Nellie is always busy, always distracted. She’ll come up with a billion new things to do rather than stick with one thing for more than a day

Eli: Nellie and I keep fighting — over what to do to raise money, over which ideas make sense, even over whether or not a hurricane is going to hit this weekend.
Nellie: It really upsets me. I found this strange piece of a map in a bird’s nest and I can’t even show it to Eli right now.
Squizzle: I think the twins just need some time to talk things out — but they have to be talking in order to do that!

 

The map makes no sense. Eli can figure out where it starts — there’s that row of houses, and he can track the beginning of the path from the woods behind the house, but that’s it. Once he tries following the path, it takes him to the left side of the map, and then continues on past what’s written on the map. To get to the quarter-loop at the corner of the page, he’d have to follow a path that doesn’t begin, just snakes across the top of the map from outside of it with no explanation.

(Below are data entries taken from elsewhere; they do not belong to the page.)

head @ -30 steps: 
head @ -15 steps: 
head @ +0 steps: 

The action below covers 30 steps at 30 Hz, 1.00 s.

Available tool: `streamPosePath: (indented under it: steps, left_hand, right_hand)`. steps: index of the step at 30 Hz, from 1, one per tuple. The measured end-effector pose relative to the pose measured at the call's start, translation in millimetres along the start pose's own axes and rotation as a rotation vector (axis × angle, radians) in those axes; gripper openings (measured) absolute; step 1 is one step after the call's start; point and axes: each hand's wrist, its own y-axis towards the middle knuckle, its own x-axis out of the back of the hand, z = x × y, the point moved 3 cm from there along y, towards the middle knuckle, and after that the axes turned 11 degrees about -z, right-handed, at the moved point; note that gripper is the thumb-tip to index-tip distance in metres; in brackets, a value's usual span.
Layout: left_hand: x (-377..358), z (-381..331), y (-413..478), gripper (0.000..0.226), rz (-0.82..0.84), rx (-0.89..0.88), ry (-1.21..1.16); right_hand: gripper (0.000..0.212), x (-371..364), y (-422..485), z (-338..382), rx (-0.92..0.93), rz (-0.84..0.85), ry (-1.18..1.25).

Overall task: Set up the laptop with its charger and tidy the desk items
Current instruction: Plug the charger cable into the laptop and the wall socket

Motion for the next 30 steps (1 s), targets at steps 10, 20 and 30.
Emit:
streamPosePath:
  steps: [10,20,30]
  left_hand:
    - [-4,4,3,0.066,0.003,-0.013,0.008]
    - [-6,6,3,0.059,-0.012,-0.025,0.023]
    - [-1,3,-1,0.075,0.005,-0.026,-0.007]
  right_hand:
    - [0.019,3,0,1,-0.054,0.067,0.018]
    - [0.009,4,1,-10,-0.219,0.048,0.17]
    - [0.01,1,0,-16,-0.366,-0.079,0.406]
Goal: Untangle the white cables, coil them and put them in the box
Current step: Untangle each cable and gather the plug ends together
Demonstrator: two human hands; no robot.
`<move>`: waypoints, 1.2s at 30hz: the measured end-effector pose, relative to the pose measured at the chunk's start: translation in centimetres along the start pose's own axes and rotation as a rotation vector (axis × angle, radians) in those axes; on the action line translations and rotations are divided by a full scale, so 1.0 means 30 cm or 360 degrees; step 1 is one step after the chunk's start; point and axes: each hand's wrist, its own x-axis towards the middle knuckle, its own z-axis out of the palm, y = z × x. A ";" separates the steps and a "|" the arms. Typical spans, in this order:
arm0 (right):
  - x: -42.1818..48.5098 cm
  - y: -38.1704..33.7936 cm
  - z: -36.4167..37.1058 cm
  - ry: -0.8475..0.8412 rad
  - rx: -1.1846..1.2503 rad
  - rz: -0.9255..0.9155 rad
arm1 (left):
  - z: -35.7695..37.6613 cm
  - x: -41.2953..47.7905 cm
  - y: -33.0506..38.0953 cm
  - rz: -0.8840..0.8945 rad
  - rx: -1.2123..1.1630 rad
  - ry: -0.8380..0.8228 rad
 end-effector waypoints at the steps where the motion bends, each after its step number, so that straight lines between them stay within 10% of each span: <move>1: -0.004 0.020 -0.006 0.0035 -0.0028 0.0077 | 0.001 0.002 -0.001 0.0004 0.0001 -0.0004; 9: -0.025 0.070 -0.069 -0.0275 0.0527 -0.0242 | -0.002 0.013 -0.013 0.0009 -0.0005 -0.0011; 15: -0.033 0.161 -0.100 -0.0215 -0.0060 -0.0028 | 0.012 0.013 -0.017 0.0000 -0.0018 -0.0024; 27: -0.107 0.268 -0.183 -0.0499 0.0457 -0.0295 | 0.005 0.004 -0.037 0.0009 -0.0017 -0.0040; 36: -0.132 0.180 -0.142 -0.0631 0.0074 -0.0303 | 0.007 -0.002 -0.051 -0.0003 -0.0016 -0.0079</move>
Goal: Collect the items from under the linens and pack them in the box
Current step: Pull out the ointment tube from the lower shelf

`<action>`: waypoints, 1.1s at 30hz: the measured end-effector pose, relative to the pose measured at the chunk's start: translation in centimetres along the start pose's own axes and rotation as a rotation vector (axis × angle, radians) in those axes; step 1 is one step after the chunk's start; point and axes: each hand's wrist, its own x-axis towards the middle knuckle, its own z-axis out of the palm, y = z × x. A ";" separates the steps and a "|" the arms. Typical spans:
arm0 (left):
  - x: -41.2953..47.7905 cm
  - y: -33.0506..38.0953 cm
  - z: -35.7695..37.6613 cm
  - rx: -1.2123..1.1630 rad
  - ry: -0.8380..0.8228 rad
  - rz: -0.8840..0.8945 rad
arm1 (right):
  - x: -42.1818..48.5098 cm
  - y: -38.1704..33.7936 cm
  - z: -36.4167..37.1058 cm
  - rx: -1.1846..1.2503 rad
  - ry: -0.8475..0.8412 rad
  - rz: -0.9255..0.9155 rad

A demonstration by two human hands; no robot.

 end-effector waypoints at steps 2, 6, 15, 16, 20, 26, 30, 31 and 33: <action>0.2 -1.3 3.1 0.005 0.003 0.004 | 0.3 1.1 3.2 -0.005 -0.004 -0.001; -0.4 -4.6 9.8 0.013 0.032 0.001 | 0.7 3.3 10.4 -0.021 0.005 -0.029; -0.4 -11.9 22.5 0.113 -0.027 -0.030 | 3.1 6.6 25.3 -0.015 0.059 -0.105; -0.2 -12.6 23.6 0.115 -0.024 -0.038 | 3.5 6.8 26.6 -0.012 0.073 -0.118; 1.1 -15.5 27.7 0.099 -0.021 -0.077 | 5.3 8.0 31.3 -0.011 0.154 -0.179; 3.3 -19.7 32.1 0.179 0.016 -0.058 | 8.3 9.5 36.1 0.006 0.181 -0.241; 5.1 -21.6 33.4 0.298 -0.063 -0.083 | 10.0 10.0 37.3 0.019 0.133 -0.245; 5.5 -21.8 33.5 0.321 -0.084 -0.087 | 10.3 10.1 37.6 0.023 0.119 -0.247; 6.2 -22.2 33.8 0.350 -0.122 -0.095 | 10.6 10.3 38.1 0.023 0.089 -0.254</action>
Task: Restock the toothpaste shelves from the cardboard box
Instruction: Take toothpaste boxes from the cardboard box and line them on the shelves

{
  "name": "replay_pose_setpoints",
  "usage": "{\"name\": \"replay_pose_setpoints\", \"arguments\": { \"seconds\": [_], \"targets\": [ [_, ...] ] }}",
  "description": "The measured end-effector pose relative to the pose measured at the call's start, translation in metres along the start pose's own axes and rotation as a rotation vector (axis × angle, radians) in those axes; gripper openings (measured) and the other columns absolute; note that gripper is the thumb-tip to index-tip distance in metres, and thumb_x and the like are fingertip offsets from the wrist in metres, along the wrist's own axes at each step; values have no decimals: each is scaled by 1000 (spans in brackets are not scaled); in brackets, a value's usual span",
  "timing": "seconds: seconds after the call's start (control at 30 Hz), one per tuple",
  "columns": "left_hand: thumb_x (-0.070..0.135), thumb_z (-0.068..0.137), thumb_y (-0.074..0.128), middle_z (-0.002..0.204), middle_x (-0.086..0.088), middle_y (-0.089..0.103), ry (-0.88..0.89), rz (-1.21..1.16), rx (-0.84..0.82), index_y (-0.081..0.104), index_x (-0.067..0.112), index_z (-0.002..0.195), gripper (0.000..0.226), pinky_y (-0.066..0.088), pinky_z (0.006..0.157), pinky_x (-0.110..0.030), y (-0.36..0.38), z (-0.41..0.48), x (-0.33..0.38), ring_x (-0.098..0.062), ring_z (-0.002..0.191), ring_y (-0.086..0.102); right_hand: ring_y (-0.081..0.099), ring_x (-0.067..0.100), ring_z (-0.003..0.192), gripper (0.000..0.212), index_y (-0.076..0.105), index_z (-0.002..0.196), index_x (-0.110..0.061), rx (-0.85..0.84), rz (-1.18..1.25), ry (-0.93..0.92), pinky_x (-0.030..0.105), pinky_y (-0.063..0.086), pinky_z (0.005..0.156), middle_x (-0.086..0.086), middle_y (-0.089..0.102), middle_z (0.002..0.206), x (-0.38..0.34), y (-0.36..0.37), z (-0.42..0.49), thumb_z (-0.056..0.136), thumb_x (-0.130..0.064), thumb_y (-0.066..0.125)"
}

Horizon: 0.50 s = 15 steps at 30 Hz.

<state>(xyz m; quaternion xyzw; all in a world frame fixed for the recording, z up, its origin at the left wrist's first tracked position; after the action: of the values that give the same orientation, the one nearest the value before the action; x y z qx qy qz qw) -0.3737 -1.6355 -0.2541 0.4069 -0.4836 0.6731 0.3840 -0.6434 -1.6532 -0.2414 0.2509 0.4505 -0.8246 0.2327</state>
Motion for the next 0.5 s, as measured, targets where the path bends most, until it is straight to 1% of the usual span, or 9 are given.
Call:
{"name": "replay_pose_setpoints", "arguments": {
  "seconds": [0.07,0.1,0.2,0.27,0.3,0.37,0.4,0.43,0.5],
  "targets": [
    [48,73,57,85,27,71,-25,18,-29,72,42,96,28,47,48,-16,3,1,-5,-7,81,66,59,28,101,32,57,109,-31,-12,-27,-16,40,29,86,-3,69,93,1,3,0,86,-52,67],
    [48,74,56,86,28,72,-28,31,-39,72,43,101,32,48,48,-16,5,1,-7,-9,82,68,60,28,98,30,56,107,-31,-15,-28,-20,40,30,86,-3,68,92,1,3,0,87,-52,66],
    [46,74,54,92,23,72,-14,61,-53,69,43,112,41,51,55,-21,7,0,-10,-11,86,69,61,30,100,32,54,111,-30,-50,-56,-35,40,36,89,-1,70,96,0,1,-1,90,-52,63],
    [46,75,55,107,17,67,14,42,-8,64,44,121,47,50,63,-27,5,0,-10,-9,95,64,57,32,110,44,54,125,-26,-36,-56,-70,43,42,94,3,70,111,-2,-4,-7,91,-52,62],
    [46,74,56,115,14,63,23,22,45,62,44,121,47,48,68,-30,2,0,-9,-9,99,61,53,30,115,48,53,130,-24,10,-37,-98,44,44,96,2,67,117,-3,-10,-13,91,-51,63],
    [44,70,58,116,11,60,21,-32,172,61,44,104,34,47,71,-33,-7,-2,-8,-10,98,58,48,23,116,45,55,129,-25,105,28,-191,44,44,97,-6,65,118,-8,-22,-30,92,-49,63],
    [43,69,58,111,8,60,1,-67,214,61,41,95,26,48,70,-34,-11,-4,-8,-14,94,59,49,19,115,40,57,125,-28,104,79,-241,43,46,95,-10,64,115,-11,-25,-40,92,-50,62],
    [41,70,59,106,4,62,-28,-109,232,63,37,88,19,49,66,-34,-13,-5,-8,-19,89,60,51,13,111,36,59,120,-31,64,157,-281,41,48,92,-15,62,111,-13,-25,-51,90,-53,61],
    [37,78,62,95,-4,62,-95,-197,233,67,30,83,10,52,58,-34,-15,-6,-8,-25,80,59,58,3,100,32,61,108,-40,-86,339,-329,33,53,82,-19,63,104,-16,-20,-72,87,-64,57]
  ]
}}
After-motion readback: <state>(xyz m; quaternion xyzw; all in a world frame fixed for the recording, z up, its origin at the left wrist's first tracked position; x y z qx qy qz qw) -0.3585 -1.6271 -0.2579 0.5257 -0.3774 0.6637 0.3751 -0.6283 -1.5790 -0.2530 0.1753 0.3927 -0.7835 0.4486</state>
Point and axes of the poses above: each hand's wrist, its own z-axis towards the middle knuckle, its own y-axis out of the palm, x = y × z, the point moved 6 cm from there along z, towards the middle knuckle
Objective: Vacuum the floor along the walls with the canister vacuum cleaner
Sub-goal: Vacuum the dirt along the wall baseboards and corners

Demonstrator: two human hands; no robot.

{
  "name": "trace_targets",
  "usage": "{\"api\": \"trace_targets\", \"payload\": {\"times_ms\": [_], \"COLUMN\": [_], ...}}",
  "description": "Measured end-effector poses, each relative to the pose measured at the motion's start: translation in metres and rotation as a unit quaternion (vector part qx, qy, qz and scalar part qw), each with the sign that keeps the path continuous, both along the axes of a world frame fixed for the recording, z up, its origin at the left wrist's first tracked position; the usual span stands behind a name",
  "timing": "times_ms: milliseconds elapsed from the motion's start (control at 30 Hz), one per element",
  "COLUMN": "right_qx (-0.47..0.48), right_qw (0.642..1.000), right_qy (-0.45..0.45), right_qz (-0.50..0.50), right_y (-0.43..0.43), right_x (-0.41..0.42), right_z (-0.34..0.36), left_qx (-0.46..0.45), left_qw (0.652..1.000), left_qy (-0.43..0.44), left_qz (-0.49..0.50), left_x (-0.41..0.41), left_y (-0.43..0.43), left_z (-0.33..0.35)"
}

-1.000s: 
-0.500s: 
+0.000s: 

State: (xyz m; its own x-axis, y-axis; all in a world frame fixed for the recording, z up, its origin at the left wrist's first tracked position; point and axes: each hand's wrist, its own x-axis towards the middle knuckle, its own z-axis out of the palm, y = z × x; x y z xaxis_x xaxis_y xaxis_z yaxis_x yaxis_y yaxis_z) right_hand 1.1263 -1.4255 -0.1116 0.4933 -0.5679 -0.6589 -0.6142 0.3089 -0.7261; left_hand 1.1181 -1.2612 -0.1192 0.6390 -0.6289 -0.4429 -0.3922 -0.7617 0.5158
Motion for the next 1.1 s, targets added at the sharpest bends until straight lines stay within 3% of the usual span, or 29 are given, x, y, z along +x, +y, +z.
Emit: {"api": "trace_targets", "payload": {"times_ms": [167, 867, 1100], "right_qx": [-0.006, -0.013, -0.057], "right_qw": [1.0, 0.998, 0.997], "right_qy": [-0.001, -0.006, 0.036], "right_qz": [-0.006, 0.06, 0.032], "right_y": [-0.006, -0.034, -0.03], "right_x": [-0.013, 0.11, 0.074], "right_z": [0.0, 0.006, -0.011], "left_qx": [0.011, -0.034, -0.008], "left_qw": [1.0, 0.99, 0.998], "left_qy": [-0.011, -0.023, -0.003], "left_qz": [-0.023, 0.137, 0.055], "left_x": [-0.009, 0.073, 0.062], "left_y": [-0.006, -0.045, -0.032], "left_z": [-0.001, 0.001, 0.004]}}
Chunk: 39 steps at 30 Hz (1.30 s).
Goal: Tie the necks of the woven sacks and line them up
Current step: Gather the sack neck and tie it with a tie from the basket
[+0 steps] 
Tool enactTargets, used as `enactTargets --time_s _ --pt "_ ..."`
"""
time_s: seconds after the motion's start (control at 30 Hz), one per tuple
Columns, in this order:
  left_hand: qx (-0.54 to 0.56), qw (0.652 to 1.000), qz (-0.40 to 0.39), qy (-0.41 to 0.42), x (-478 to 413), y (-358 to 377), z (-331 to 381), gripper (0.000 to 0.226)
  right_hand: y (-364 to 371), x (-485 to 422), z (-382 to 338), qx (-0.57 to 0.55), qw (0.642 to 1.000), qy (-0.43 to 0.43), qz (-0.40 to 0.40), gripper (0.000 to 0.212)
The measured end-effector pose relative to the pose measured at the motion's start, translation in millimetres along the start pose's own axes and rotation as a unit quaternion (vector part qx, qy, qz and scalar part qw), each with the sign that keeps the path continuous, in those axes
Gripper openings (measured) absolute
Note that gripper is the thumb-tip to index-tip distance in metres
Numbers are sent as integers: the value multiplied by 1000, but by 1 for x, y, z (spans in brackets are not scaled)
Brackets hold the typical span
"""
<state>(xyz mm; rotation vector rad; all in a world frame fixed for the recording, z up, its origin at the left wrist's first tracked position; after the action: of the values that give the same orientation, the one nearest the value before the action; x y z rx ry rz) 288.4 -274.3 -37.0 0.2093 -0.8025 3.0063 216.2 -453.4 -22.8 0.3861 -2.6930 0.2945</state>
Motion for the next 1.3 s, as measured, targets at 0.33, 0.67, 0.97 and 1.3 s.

Well, at least he knows that the quarter-loop, which must be Treeo, is to the northeast. He tracks the movement of the sun to figure out which way is east, then guesses on the direction he needs to go, but he walks for ages and finds nothing.

This would be so much easier with Nellie here. He can imagine her above him, climbing across trees and calling down what she can see from afar. But he hadn’t asked her to explore with him this time. Every time he mentions it, she ignores him or brushes him off, and Eli has given up on asking her.

He’d thought she’d been as fascinated by the treehouse as he is, that she’d also want to find it again. But Nellie is always busy, always distracted. She’ll come up with a billion new things to do rather than stick with one thing for more than a day. And now she’s decided that she doesn’t care about the treehouse.

He turns around, peering at the sky again to track the sun. He spots Squizzle, chittering happily above him, and he laughs, his mood brightening. “You really must like hanging out with Nellie and me. Or maybe you’re looking for that treehouse, too.”

Squizzle makes a noise that sounds like agreement. Eli tilts his head, surprised. “You are, aren’t you? Well, let me know if you find any clues. This map is no help.” He folds it carefully and puts it into his pocket.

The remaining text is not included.